Fluid Mechanics - A definition (pp. 3-6, and p. 18)¶
Clearly to define fluid mechanics requires some discourse on various states of matter
What is a Solid?¶
A solid is a state of matter that maintains a definite shape and volume.
Generally with respect to fluid mechanics we are concerned with deformation, and rates of deformation.
Fig. 5 Stress-strain schematic for a solid material¶
Fig. 5 is a highly-conceptualized schematic of the stress-strain behavior of a solid material. A solid deforms, but not continuously. The deformation is proportional to the applied stress. Assuming the solid does not fail, then deformation is largely time invariant.
What is a Fluid?¶
A fluid in contrast to a solid deforms continuously, as long as stress is applied (shear in these drawings), the fluid will continue to deform.
Fig. 6 Stress-strain schematic for a fluid (gas or liquid; maybe plasma) material¶
Fig. 6 is a highly-conceptualized schematic of the stress-strain behavior of a fluid material. The deformation amount (strain) is proportional to the applied stress, and duration of application - fluid strain is time variant.
What is Fluid Mechanics?¶
The study of motion, deformation, momentum, energy and related properties of materials that cannot resist shear stress (i.e the fluid schematic above). Fluid mechanics has practical engineering utility and many engineering problems can be addressed directly with fluid mechanics analytical methods.
Continuum Mechanics¶
The calculus of fluid mechanics uses continuously differentiable functions and implicitly assumes a fluid is a continuum. A usual definition is that a mass density can be defined and is controlled by the sampling volume \(\Delta V\).
Fig. 7 Continuum and sampling volume relationship.¶
Fig. 7 is a conceptual diagram of sampling size utility. The smallest usable value \(\Delta V\) is called a representative elementry volume (REV). In later classes such minutiae has importance, here its just to be precise. We will assume we are operating at a correct sample size unless explicitly stated otherwise.
Particle Mechanics¶
Sometimes the concept of a fluid parcel (particle) is a useful construct.

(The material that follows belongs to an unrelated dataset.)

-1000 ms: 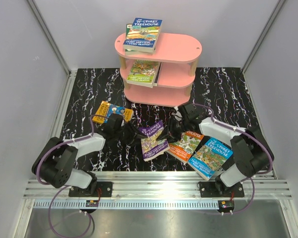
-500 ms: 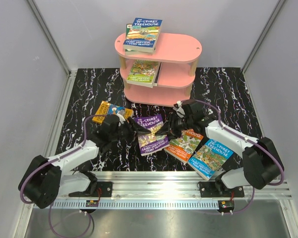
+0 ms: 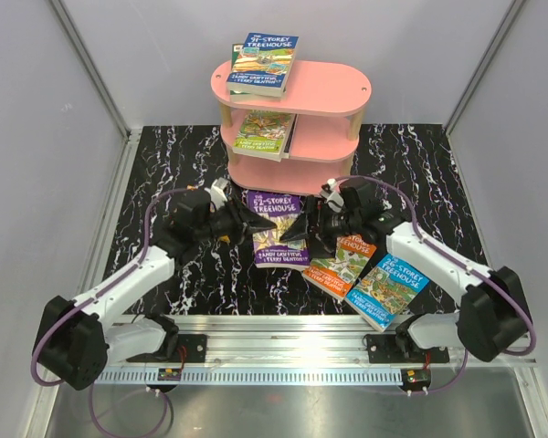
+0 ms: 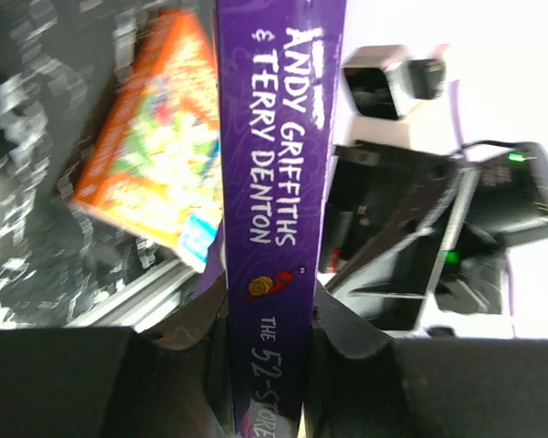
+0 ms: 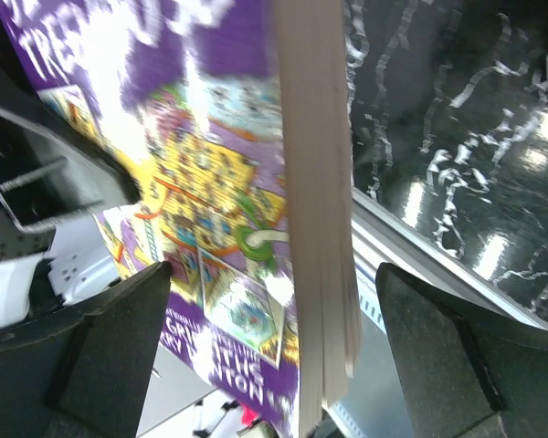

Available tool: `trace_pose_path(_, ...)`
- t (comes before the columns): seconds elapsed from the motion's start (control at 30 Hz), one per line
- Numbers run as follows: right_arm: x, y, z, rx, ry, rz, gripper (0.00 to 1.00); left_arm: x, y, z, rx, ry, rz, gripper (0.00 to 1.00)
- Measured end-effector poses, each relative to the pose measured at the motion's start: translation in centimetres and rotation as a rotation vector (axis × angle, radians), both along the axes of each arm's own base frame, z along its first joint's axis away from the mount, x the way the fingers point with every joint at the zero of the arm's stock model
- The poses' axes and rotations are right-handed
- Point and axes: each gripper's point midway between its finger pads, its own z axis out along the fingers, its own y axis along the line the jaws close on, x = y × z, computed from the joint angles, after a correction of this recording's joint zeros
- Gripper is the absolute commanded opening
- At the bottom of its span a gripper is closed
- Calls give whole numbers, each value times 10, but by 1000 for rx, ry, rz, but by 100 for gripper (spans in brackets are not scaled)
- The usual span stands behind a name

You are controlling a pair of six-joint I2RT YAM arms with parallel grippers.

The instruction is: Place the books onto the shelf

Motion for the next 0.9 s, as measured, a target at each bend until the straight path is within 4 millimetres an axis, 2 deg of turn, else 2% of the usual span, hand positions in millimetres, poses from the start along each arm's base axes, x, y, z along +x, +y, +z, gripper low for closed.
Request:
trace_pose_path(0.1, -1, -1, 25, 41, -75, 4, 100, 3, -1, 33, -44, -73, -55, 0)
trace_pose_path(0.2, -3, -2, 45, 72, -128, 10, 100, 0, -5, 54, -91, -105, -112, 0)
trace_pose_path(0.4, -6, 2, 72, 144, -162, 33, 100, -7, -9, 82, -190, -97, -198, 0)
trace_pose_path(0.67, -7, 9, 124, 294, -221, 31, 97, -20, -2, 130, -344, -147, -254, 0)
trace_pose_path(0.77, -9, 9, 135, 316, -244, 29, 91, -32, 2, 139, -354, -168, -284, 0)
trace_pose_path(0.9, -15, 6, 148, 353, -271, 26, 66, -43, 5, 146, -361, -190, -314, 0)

Fig. 8 Reference systems. Eulerian is most common in our book; but sometimes the Lagrangian system is more useful.¶
Fig. 8 is a conceptual diagram of different reference systems, in particular Eulerian (which is commonly used) and Lagrangian (also common, but in different contexts). It is used when studying motion in a Lagrangian reference frame.
A fluid parcel is a quantity of fluid with fixed identity (usually mass). The volume of the parcel can be finite, or infinitesmal - if infinitesmal, the parcels are called fluid particles.
In air-quality models, the parcels may represent cubic kilometers (definitely finite!) in other contexts the parcel volumes are small, and are called particles.